The specific mention of the two countries' areas means, effectively, that Armenia accepts Nagorno-Karabakh as part of Azerbaijan while Azerbaijan doesn't claim any territory in the Republic of Armenia. 

Azerbaijan has made numerous incursions into Armenian territory since the 2020 war, justifying its moves by the lack of a demarcated border. The Armenian website Civilnet estimates that Azerbaijani troops are currently holding at least 215 square kilometers of land belonging to the Republic of Armenia. 

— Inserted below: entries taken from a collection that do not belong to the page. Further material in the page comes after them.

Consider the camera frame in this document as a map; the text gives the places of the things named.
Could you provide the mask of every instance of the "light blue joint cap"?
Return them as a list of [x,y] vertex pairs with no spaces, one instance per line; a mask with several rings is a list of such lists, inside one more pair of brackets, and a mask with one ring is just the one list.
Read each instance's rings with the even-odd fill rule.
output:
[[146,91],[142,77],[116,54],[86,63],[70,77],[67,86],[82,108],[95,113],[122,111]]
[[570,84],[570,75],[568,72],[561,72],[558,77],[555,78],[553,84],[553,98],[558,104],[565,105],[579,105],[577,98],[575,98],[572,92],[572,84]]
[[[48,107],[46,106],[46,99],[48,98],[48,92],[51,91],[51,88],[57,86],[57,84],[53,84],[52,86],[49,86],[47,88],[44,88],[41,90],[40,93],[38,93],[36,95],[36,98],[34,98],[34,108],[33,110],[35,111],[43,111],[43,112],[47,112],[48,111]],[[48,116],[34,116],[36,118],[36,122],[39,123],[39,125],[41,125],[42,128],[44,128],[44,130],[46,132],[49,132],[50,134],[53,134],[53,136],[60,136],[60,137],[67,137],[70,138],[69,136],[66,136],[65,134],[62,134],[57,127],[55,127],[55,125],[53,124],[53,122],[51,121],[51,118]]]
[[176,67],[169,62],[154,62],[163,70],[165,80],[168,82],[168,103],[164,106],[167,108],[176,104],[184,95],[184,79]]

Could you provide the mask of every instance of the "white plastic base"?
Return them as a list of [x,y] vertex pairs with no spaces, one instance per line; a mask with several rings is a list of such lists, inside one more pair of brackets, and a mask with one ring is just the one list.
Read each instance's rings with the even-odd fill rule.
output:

Michel also reported progress on the issue of connectivity between Azerbaijan and its Nakhchivan exclave through southern Armenia. "Positions on this topic have now come very close to each other in particular on the reopening of the railway connections to and via Nakhchivan. Their respective teams have been tasked to finalize an in-principle agreement on the modalities for the opening of the railway connections and the necessary construction works together with a concrete timetable. They also agreed to draw upon the support of the World Customs Organization in supporting this work," the statement read.

Azerbaijan earlier pushed for a seamless corridor to Nakhchivan without any Armenian border or customs checks, but has lately seemed to back down from this demand. 

"The invitation to the World Customs Organization to support the discussions should mitigate concerns that this route will become a 'corridor' while still keeping preferential arrangements for Baku and its exclave – maybe similar to Kaliningrad?," tweeted Olesya Vartanyan, a senior South Caucasus analyst at the International Crisis Group. 

Michel said that more military detainees would be freed "in the coming weeks". "I also stressed the need to safeguard the mutual understanding that soldiers who have simply got lost and crossed to the other side would continue to be released through a speedy procedure," Michel said. In one recent case, two Azerbaijani soldiers crossed into Armenia – by mistake, according to the Azerbaijani Defence Ministry – and one of them was sentenced to 11.5 years in prison on charges of illegal crossing and smuggling weapons, while the other awaits trial for the murder of a civilian. 

Michel again spoke of "the need for a transparent and constructive dialogue between Baku and the population" of Armenian-controlled Nagorno Karabakh, emphasizing "developing a positive agenda with the aim of guaranteeing the rights and security of this population, in close cooperation with the international community."

Dialogue between Baku and representatives of the Armenian population of Nagorno-Karabakh seemed to have launched in earnest two months ago but faltered amid Azerbaijan's continuing blockade of the region and regular flare-ups of violence.

Michel announced that the next meeting between the three in Brussels will be in July, and that Aliyev and Pashinyan will also meet with President Emmanuel Macron of France and Chancellor Olaf Scholz of Germany on the margins of the 2nd European Political Community Summit in Chisinau. 

"Will it resolve all the past concerns in Yerevan and Stepanakert toward Brussels? Certainly not. There are and will be many who will question different parts of this statement and why certain issues did not get into the text," Vartanyan tweeted. "What's important is that after more than eight months Brussels is finally back to hosting such meetings – this will not resolve all the problems overnight, but should hopefully prevent emergence of new issues."

Heydar Isayev is a journalist from Baku.